*Task item:* Copy every line of the entries that includes the word "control".

*Data to use:*
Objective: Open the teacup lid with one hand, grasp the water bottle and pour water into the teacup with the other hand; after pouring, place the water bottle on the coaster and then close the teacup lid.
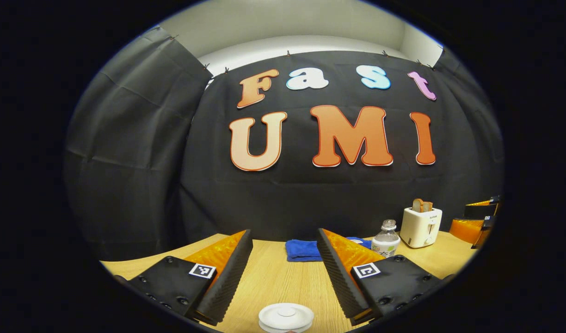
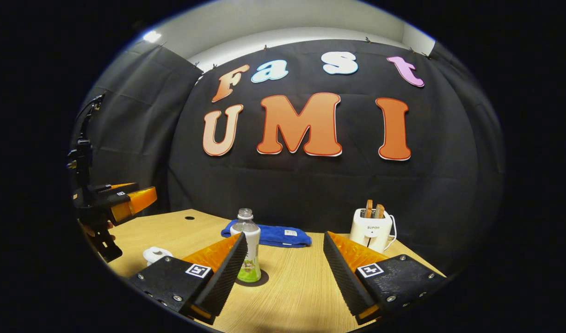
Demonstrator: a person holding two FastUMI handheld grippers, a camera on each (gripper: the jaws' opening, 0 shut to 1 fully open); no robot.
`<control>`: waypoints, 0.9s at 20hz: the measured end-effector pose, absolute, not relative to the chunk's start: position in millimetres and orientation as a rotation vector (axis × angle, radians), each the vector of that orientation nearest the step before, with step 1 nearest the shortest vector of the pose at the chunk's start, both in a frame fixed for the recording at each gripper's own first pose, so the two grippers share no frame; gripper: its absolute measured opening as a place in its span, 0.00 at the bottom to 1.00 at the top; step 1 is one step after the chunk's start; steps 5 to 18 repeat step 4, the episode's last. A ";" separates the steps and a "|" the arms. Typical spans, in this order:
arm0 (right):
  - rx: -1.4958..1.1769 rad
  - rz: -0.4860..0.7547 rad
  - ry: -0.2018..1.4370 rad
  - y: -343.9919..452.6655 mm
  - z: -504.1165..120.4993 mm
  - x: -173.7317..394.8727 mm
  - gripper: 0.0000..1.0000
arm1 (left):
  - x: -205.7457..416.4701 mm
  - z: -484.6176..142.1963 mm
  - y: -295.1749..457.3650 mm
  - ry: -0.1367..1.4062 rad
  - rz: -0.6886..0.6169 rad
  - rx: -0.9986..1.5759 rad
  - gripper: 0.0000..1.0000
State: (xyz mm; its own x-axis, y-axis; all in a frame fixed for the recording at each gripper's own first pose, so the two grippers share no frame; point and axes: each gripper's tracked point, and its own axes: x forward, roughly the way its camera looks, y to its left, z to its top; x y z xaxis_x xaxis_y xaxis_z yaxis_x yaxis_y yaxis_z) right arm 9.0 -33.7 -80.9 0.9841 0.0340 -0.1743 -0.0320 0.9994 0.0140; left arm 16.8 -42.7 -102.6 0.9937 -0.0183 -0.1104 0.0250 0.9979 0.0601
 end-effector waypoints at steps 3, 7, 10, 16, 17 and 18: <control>0.018 0.017 0.174 -44.2 -80.7 9.9 0.99 | 21.6 -101.9 -48.8 0.100 -0.026 0.060 0.90; 0.016 0.011 0.175 -47.4 -80.7 9.8 0.99 | 24.0 -99.8 -50.5 0.094 -0.024 0.062 0.92; 0.016 0.011 0.175 -47.4 -80.7 9.8 0.99 | 24.0 -99.8 -50.5 0.094 -0.024 0.062 0.92; 0.016 0.011 0.175 -47.4 -80.7 9.8 0.99 | 24.0 -99.8 -50.5 0.094 -0.024 0.062 0.92; 0.016 0.011 0.175 -47.4 -80.7 9.8 0.99 | 24.0 -99.8 -50.5 0.094 -0.024 0.062 0.92; 0.016 0.011 0.175 -47.4 -80.7 9.8 0.99 | 24.0 -99.8 -50.5 0.094 -0.024 0.062 0.92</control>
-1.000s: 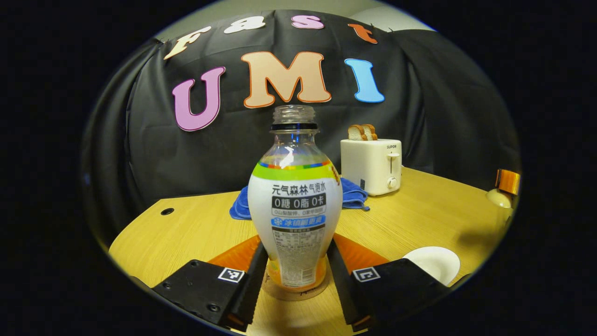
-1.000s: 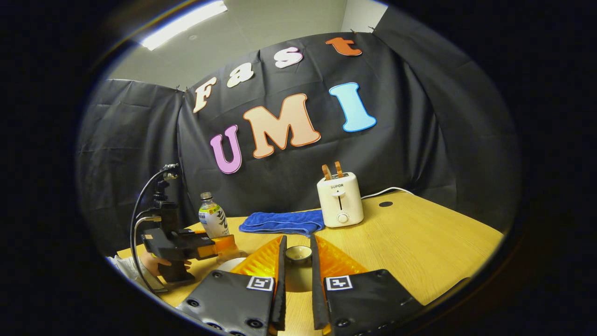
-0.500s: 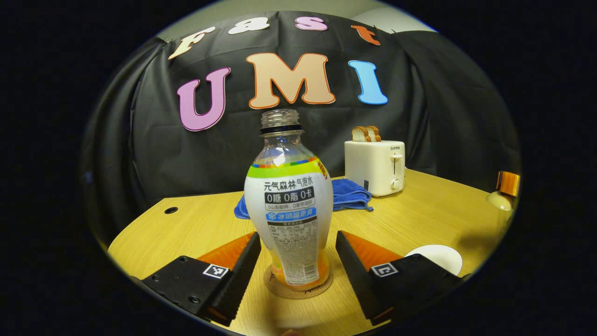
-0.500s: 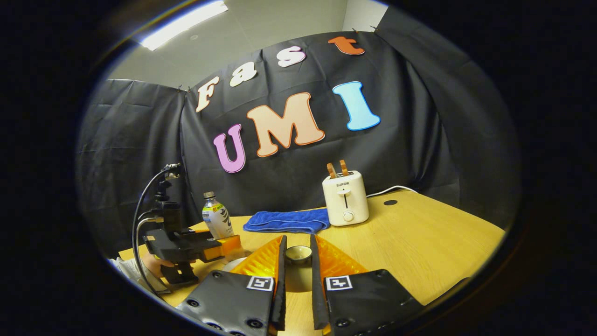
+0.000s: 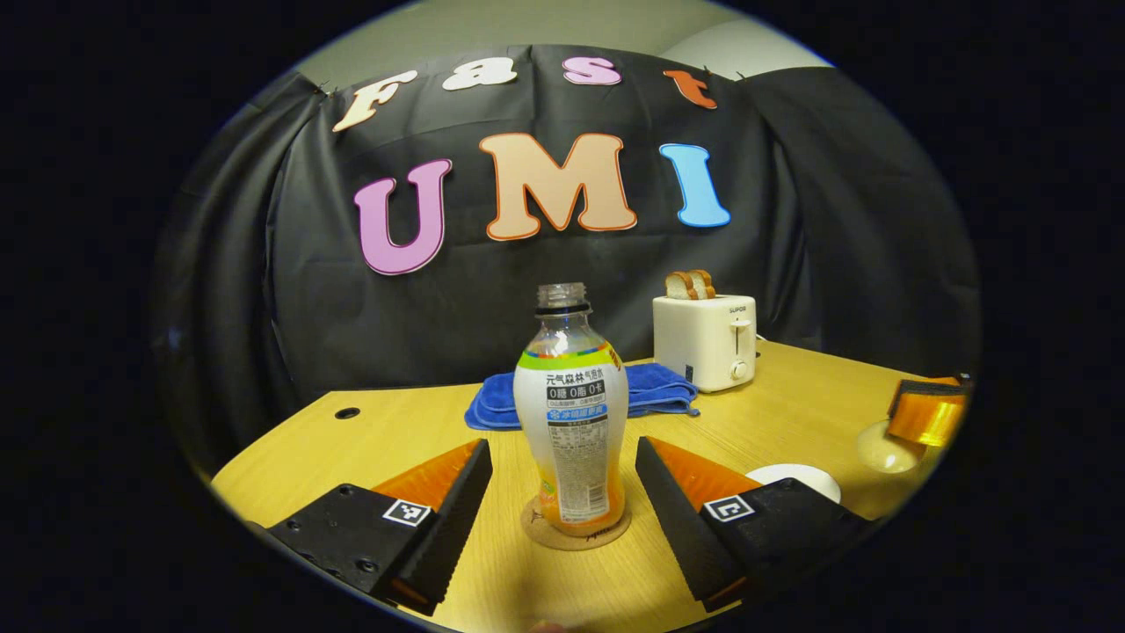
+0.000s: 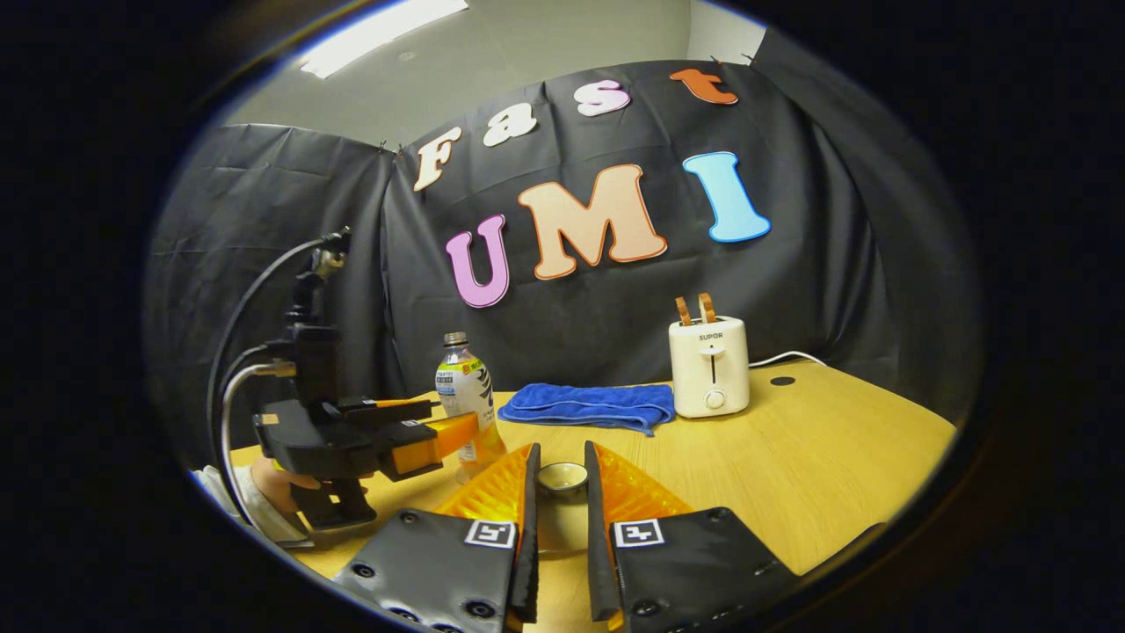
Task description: Open the teacup lid with one hand, grasp the water bottle and pour water into the teacup with the other hand; after pouring, place the water bottle on the coaster and then close the teacup lid.
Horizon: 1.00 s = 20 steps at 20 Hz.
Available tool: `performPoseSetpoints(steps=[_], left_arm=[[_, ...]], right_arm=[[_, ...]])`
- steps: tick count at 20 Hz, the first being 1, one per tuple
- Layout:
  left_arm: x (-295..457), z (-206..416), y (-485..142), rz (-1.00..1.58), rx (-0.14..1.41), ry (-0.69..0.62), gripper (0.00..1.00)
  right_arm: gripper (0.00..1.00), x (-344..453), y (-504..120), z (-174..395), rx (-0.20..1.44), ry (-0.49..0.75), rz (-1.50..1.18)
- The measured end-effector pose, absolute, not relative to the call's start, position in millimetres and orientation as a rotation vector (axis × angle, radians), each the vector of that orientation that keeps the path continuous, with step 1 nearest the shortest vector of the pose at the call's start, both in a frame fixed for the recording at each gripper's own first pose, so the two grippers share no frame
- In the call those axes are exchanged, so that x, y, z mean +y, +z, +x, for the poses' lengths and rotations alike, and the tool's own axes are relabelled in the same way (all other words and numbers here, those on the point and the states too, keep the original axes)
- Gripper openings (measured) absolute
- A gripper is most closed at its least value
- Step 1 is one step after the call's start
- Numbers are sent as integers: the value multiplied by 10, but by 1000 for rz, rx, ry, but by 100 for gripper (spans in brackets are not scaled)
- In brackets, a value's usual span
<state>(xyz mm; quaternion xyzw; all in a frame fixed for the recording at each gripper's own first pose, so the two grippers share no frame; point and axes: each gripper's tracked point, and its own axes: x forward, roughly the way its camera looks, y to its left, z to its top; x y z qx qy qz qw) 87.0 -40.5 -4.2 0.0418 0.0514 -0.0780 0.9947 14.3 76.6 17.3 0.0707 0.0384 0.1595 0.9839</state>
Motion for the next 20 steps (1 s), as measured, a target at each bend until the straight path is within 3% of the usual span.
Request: performPoseSetpoints(steps=[20], left_arm=[[536,-45,202,24,-11,49,96]], right_arm=[[26,1340,-23,566,110,354,26]])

*Result of the exercise:*
`<control>`: waypoints, 0.9s at 20hz: the measured end-effector pose, absolute, not relative to the chunk's start: position in millimetres and orientation as a rotation vector (axis × angle, radians), each the vector of that orientation nearest the step before, with step 1 nearest the shortest vector of the pose at the chunk's start, both in a frame fixed for the recording at each gripper's own first pose, so the two grippers share no frame; gripper: its absolute measured opening as a place in its span, 0.00 at the bottom to 1.00 at the top; step 1 is one step after the chunk's start; steps 5 to 18 repeat step 4, the episode's last. A ";" separates the steps and a "|" the arms. Typical spans, in this order:
 end-effector waypoints at steps 3, 7, 10, 16, 17 and 18: <control>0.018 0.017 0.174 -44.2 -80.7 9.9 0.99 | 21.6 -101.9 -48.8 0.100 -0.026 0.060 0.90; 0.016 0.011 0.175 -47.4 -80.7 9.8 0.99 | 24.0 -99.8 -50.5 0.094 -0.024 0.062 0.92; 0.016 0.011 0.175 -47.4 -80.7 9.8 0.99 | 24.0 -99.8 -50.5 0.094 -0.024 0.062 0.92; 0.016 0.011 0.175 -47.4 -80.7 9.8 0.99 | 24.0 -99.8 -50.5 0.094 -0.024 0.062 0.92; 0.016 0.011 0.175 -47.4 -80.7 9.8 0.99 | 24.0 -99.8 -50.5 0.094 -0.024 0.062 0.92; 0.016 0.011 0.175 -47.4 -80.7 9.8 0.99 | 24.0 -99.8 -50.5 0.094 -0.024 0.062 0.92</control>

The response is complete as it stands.